Yea my can arrived in the mail the other day. I had already fed her the same day so i had to wait to use it when i got home from work. So Yesterday when i made it home from work, i changed her paper towels with ones that i had treated with pam. I also sprayed some on the table that her cage sits on since i found mites on it as well. 

Before I got Evelyn situated, i cleaned my bp's enclosure and I sprayed some for preventive measures. So far basic quarantine measures have kept the mites away from my  bp and brooks king. Now that i have some pam, i will use it for prevention as well.

----------


## myztic24

Very nice she is lookin awesome

----------

_Firemaniv_ (10-20-2014)

----------


## Firemaniv

Here are 3 furniture pieces i have found and one will be come a enclosure for Evelyn. DIY time.

In other news i believe i have won the battle with the mites. I have not seen any dead ones lately on the paper towels. However she has not been perching like normal and has been in her hide. Also she would normally do her buisness a day or 2 after earing but now she is holding it in for some reason.
Temps and all are good.

----------

Sammiebob (11-05-2014)

----------


## Firemaniv

I got the wood one with the glass. Evelyn is going to get a new home.

----------


## Firemaniv

" Hey,  what are you doing? How about a rat?" 
Mites are long gone and Evelyn is doing well. Most of the time she is hanging out on her bars.

----------

_Alicia_ (01-03-2015),Gio (01-01-2015)

----------


## Firemaniv

I took Evelyn out in the yard to cruise around the other day.  She is now in shed and not happy. She struck me twice on the back of my hand, lol.

----------

_Mike41793_ (01-16-2015)

----------


## Rage Beard Reptiles

Looking good and growing like a weed.

----------


## myztic24

Gorgeous i bet it felt nice

----------


## Firemaniv

She finally shed and is in a better mood. I weighed her and she tipped the scale at 603g. Here are some pics of her perched with a full belly & a clean home.

----------

_Rage Beard Reptiles_ (01-19-2015)

----------


## Firemaniv

I got in the way of dinner!

----------


## Rage Beard Reptiles

Doesn't look to bad. I haven't ever been bitten by my Bredli I also do not want a full on feeding response bite from one. The muscles on the back of the head of my female look strong. How are you digging her? Also how is that enclosure coming? I am in process of building one myself.

----------


## Firemaniv

She realized she had me and let go which was worse than the bite. She is pretty cool.  I wish she was not a shy as she is but I think time will help with that. The enclosure is dragging along since I have to find time to work on it.

----------


## Gio

How big is she now? My coastal is about 5' 3" but still thin. She has eaten large rats which seem huge.

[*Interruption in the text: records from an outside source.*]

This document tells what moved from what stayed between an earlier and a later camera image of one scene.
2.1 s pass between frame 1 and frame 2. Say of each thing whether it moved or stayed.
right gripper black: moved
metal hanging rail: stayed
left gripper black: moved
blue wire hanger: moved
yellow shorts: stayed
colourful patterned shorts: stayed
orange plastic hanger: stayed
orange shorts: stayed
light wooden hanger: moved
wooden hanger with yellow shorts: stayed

Your girl is growing fast!

----------


## Firemaniv

She was just over 600g the last time I weighed her and I think she is around 4 foot.  She grew bigger than I thought she was so she is getting 3-4 weaned rats so I can use them up and the order her some larger rats.

----------


## Firemaniv

Evelyn just had a good shed so it was time to be weighed. My flash blocked some of the numbers. Plus it was fun keeping her still to be weighed.  She tipped the scale at 1071g. It was also time to clean her apartment.

----------

_Rage Beard Reptiles_ (03-15-2015)

----------


## pbyeerts

Wow!  She's gorgeous!  I had never heard of this type of Python.  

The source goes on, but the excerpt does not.